Exercise directions:
All the data must be output exactly as given.

START Provided data

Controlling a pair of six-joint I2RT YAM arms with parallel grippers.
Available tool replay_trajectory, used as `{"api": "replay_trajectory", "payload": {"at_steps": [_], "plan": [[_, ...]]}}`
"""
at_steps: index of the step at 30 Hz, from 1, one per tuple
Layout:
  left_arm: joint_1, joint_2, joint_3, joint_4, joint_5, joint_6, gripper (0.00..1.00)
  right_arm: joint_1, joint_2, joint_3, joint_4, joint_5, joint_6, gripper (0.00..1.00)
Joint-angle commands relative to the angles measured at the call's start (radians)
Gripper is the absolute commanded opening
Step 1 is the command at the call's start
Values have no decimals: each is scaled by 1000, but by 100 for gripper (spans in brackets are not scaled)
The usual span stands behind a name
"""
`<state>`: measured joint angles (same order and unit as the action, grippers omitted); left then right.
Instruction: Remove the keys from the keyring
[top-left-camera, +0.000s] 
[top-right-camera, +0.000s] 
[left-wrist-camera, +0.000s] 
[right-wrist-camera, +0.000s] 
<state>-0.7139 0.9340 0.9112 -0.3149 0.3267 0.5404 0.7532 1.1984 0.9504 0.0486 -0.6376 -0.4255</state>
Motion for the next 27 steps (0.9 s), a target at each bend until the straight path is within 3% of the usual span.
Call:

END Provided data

Solution to the problem:
Controlling a pair of six-joint I2RT YAM arms with parallel grippers.
Available tool replay_trajectory, used as `{"api": "replay_trajectory", "payload": {"at_steps": [_], "plan": [[_, ...]]}}`
"""
at_steps: index of the step at 30 Hz, from 1, one per tuple
Layout:
  left_arm: joint_1, joint_2, joint_3, joint_4, joint_5, joint_6, gripper (0.00..1.00)
  right_arm: joint_1, joint_2, joint_3, joint_4, joint_5, joint_6, gripper (0.00..1.00)
Joint-angle commands relative to the angles measured at the call's start (radians)
Gripper is the absolute commanded opening
Step 1 is the command at the call's start
Values have no decimals: each is scaled by 1000, but by 100 for gripper (spans in brackets are not scaled)
The usual span stands behind a name
"""
`<state>`: measured joint angles (same order and unit as the action, grippers omitted); left then right.
Instruction: Remove the keys from the keyring
[top-left-camera, +0.000s] 
[top-right-camera, +0.000s] 
[left-wrist-camera, +0.000s] 
[right-wrist-camera, +0.000s] 
<state>-0.7139 0.9340 0.9112 -0.3149 0.3267 0.5404 0.7532 1.1984 0.9504 0.0486 -0.6376 -0.4255</state>
Motion for the next 27 steps (0.9 s), a target at each bend until the straight path is within 3% of the usual span.
Call:

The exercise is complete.